There is the water. Sometimes we need to remember that most people don’t live right beside an enormous body of water, this grey wavy mass with Fife on the other side. I suppose, after all these years I was inured to it, just occasionally reminding myself on a golden day of all its beauty: the smell of the sea; the astonishing sky. Then the pandemic came and water – to look at, to be in, became a treasured resource. People couldn’t go to the beach in Spain, or Italy or…The Maldives (tbh I don’t really know where they are) so they came to Porty, during that sunny but very strange summer of 2020. These visitors couldn’t stop themselves from saying how lucky we were, we residents, and I guess we mixed pride and humility in our responses. There were too many people, of course – police horses on the beach, and people, well, pissing everywhere – but it seemed wrong to grudge them when we were so lucky.
Then the wild swimming began – how wonderful to be able to experience that shocking chill of water, to enliven the senses, to feel braced for the day. Or at least so I imagine. I am very happy to watch from a distance. Or, in the case of those of us very close to the water, to listen, sometimes in the summer in the very early morning, to the shrieks of happy ladies as they enjoy the camaraderie of wild swimming. And no doubt, the apres-ski breakfast, the fires, the barbecue. I just don’t know if my own frail old body would cope. Not to be too technical, but I wonder if there’s a reason why most of the Porty wild swimmers are ladies…
Then there are dogs. As a child, I was brought up to be afraid of dogs. Things were not helped by a barky boxer cornering me when I was eight and on my way to Sunday School (this did not help my relationship with dogs or God). But now I have met so many lovely dogs, some of them walked by Mr Tickell, and been able to witness camaraderie, again, among dog owners. Those of us with long memories (mine is long but selective these days) will remember the days when the streets near the beach were a minefield of dog poo. But no longer. People – and I think Porty people particularly – are mindful of their civic duty. While I am on that note, please may I thank all of those who are involved in litter-picking, particularly a very nice lady of certain years who ‘does’ Morton Street. I watch from my window with admiration and a little guilt. Anyway, dogs – my partner and I may even, one day, graduate from our imaginary dog to a real one.

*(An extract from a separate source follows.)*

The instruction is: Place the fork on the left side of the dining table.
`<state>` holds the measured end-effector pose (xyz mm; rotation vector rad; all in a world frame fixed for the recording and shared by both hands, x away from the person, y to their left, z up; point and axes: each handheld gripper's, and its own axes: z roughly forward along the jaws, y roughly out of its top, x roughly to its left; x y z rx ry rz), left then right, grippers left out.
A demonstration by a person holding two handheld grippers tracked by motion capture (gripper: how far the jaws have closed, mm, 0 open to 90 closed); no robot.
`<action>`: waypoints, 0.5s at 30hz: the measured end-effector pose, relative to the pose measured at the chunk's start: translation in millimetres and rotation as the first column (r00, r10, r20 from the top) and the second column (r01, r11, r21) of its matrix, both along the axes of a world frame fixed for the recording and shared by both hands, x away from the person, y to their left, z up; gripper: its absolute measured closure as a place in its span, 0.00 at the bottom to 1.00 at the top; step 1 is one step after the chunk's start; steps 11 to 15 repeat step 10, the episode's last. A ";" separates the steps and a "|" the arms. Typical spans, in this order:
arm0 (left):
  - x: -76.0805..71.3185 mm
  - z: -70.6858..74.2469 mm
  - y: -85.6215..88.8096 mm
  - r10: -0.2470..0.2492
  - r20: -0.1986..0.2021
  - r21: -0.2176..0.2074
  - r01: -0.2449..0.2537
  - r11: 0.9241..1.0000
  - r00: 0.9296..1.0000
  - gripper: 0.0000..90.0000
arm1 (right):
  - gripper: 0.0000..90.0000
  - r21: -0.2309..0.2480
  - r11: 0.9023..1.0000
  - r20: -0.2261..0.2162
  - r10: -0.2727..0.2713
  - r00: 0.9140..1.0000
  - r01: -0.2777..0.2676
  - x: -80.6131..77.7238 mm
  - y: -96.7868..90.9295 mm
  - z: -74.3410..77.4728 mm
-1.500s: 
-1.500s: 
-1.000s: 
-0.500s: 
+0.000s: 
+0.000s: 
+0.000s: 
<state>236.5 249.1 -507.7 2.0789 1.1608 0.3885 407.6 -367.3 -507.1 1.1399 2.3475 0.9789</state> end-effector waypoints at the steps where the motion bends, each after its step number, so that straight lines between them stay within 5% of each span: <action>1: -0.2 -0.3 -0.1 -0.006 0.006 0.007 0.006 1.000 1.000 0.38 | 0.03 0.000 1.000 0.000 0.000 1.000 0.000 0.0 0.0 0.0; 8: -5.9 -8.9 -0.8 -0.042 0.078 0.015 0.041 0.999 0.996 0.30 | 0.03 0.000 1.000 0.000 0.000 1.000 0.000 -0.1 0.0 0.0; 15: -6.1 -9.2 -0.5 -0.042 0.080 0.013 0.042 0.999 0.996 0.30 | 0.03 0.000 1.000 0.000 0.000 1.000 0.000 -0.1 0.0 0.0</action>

Then food. When I came here in 1986 this was not a strength. Apart from the St Andrews there wasn’t much choice. But now we have Malvarosa, and the Shrimp Wreck and Miro’s and Civerino’s and Tanifiki and many others and soon, we hear, some fancy fish place only five minutes’ walk from my house! With cocktails! And we still have the St Andrews. For some reason it pleased me greatly during the months of the pandemic that my former pupil Hamish and his mates were running a pop up for The Little Chartroom (arguably Edinburgh’s finest restaurant) right beside the amusement arcade, which has survived in the same place since I was a wee boy (though we miss the shows). There was something about that juxtaposition – the £12 sandwiches and the slot machines that symbolised the new Porty. In the summer, I have promised myself that I will write something about ice cream. Once, in Indiana, I met a man who was writing a book about where to find the best chocolate ice-cream (just chocolate) in the USA. He had visited 450 emporia when I met him (and his wife, Mary-Lou, who spoke more slowly than I would have thought possible). In July, I will visit the ice cream parlours of Porty and give my opinions, such as they are. I hope that the half-opened one on the High Street will have burst into life by then, but I hope they dispose of the sad cones which have been languishing in the window for months.

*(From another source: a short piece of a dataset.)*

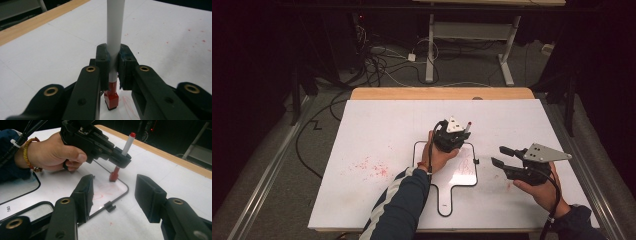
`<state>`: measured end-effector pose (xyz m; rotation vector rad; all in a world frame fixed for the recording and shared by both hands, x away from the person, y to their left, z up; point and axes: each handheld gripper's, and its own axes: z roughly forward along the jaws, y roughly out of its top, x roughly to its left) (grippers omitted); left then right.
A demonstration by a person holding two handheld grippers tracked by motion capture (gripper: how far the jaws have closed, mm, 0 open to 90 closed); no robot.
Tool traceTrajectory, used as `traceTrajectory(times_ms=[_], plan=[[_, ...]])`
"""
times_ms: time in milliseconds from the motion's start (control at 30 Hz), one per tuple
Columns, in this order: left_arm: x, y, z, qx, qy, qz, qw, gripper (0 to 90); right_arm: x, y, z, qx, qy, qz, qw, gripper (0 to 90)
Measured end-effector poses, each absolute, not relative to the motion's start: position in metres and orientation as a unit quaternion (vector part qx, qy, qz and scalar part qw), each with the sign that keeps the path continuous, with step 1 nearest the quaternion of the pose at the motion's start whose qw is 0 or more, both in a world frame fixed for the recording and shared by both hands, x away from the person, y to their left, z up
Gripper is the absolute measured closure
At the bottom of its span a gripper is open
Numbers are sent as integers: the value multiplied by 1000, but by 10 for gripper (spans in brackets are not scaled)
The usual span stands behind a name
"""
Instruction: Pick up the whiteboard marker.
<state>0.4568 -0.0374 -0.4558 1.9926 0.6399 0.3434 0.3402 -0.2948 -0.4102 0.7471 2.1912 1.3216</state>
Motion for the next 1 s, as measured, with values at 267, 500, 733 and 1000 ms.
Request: traceTrajectory(times_ms=[267,500,733,1000], plan=[[439,-67,-454,844,196,118,486,787,342,-298,-409,273,797,483,240,498],[462,-46,-455,830,238,119,490,788,342,-300,-409,273,796,483,242,493],[451,-57,-455,840,207,91,493,788,343,-300,-411,277,798,477,244,488],[430,-62,-455,856,159,87,485,788,344,-303,-411,284,795,474,250,482]])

But of course, the people. Porty seems stuffed with characters. And always was. Many will remember the Post Office in Joppa, where you could buy ANYTHING, presided over by Dennis: he was a character. Everyone who ever owned that invaluable corner shop in Morton St – they were and are characters. Indeed I may someday write a novel about that shop. And the postmen – does anywhere have happier postmen? There was Nick, then there was Lee and our current guy is one of the most cheerful people God ever sent to earth. And Vince in the sorting office, who knows everybody. There is something extraordinary in every ordinary person when you get to know them. And I imagine that is true wherever you live. Are there such characters in Bruntsfield or in Timbuctoo? Well, I imagine so, but I don’t, in truth, intend to find out. This is why we stay in Porty.